■ **Activity**: Starting at the first line of the data, please print exactly those lines through the one that holds "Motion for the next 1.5", omitting every picture.

+++ Provided entries +++

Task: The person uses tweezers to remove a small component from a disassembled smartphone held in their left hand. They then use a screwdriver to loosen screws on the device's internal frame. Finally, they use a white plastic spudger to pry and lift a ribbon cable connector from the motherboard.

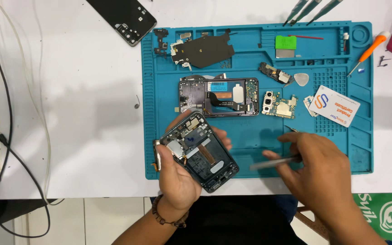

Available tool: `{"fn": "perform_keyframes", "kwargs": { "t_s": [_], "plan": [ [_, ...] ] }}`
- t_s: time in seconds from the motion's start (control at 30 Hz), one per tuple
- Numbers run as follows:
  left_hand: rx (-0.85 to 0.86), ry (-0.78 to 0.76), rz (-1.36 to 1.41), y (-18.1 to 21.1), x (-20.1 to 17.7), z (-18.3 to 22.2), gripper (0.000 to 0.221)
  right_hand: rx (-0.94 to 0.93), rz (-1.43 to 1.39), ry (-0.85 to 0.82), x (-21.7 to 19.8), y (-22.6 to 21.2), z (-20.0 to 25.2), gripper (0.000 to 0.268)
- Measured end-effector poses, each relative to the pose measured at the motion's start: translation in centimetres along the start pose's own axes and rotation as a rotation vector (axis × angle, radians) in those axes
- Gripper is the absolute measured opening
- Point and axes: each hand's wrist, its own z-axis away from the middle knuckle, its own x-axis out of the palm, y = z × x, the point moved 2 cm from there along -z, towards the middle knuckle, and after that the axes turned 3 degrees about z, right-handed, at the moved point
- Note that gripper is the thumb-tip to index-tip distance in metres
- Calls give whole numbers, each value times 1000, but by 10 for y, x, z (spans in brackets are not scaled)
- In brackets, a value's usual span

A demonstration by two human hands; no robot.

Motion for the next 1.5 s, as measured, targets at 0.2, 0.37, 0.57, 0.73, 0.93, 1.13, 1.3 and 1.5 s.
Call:
{"fn": "perform_keyframes", "kwargs": {
  "t_s": [0.2,0.37,0.57,0.73,0.93,1.13,1.3,1.5],
  "plan": [
    [43,-18,5,7,4,-3,62,-123,66,-20,1,1,-1,24],
    [-158,-109,67,5,4,-3,69,-301,140,67,3,-12,-2,16],
    [-325,-244,117,-7,1,-4,69,-145,84,30,-13,25,-47,20],
    [-391,-252,114,-12,-2,-3,73,-6,253,-77,-3,60,-93,33],
    [-396,-242,105,-13,-3,-4,75,55,211,-187,-5,62,-106,28],
    [-436,-252,120,-15,-3,-5,76,54,204,-245,-2,77,-113,30],
    [-445,-257,107,-16,-4,-6,77,76,200,-268,-3,75,-116,28],
    [-441,-243,102,-15,-3,-6,76,145,207,-334,-7,69,-119,26]
  ]
}}
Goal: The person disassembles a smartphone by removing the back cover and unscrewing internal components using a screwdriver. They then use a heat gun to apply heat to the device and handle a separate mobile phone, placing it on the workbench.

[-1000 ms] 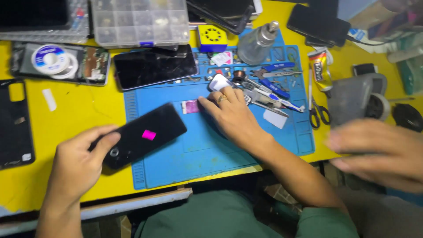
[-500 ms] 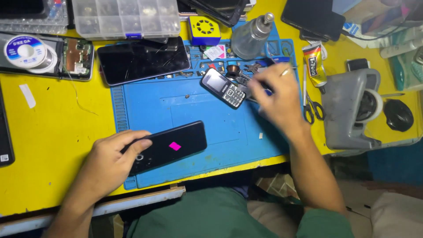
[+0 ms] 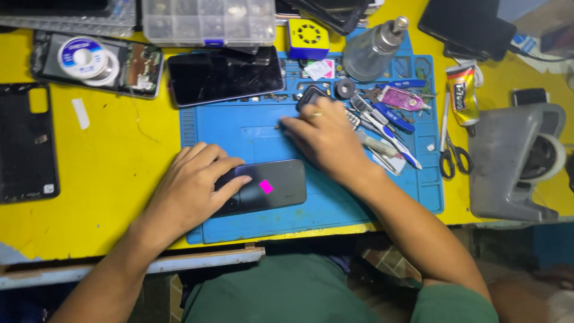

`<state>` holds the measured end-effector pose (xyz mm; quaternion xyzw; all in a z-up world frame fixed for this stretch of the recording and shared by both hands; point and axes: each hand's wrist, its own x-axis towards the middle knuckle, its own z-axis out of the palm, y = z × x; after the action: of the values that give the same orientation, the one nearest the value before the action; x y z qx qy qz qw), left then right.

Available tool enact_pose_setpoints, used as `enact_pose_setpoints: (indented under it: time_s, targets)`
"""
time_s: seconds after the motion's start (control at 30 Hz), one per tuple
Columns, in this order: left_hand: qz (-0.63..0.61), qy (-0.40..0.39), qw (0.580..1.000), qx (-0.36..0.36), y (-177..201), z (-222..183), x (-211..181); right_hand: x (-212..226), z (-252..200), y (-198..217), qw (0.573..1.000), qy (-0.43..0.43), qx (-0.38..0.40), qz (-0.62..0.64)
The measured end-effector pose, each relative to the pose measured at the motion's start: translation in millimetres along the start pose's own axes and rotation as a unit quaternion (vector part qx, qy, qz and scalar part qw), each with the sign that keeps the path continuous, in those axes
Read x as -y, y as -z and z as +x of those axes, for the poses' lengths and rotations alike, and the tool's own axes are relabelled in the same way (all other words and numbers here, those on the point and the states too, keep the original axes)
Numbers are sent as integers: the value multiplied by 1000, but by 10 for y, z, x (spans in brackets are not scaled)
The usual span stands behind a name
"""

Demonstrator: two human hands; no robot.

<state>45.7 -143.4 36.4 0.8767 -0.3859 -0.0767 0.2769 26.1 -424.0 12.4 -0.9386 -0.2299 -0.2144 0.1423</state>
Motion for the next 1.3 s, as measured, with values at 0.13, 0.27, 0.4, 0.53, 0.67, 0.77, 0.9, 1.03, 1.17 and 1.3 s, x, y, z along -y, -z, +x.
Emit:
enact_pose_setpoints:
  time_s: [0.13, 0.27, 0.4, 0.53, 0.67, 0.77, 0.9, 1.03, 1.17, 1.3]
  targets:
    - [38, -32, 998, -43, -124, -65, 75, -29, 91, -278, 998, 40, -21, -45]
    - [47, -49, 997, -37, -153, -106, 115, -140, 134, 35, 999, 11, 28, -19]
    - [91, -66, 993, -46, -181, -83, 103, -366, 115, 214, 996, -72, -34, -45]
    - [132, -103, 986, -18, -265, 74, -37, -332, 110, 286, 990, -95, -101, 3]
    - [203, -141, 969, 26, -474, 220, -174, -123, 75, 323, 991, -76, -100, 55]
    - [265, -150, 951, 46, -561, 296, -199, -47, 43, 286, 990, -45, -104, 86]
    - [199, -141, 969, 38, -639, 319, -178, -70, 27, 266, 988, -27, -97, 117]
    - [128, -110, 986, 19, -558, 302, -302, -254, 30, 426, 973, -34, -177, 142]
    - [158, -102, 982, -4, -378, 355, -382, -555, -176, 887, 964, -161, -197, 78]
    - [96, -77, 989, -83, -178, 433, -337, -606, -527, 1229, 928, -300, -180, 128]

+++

■ **Task solution**:
Task: The person uses tweezers to remove a small component from a disassembled smartphone held in their left hand. They then use a screwdriver to loosen screws on the device's internal frame. Finally, they use a white plastic spudger to pry and lift a ribbon cable connector from the motherboard.


Available tool: `{"fn": "perform_keyframes", "kwargs": { "t_s": [_], "plan": [ [_, ...] ] }}`
- t_s: time in seconds from the motion's start (control at 30 Hz), one per tuple
- Numbers run as follows:
  left_hand: rx (-0.85 to 0.86), ry (-0.78 to 0.76), rz (-1.36 to 1.41), y (-18.1 to 21.1), x (-20.1 to 17.7), z (-18.3 to 22.2), gripper (0.000 to 0.221)
  right_hand: rx (-0.94 to 0.93), rz (-1.43 to 1.39), ry (-0.85 to 0.82), x (-21.7 to 19.8), y (-22.6 to 21.2), z (-20.0 to 25.2), gripper (0.000 to 0.268)
- Measured end-effector poses, each relative to the pose measured at the motion's start: translation in centimetres along the start pose's own axes and rotation as a rotation vector (axis × angle, radians) in those axes
- Gripper is the absolute measured opening
- Point and axes: each hand's wrist, its own z-axis away from the middle knuckle, its own x-axis out of the palm, y = z × x, the point moved 2 cm from there along -z, towards the middle knuckle, and after that the axes turned 3 degrees about z, right-handed, at the moved point
- Note that gripper is the thumb-tip to index-tip distance in metres
- Calls give whole numbers, each value times 1000, but by 10 for y, x, z (spans in brackets are not scaled)
- In brackets, a value's usual span

A demonstration by two human hands; no robot.

Motion for the next 1.5 s, as measured, targets at 0.2, 0.37, 0.57, 0.73, 0.93, 1.13, 1.3 and 1.5 s.

That's the full output for the exercise.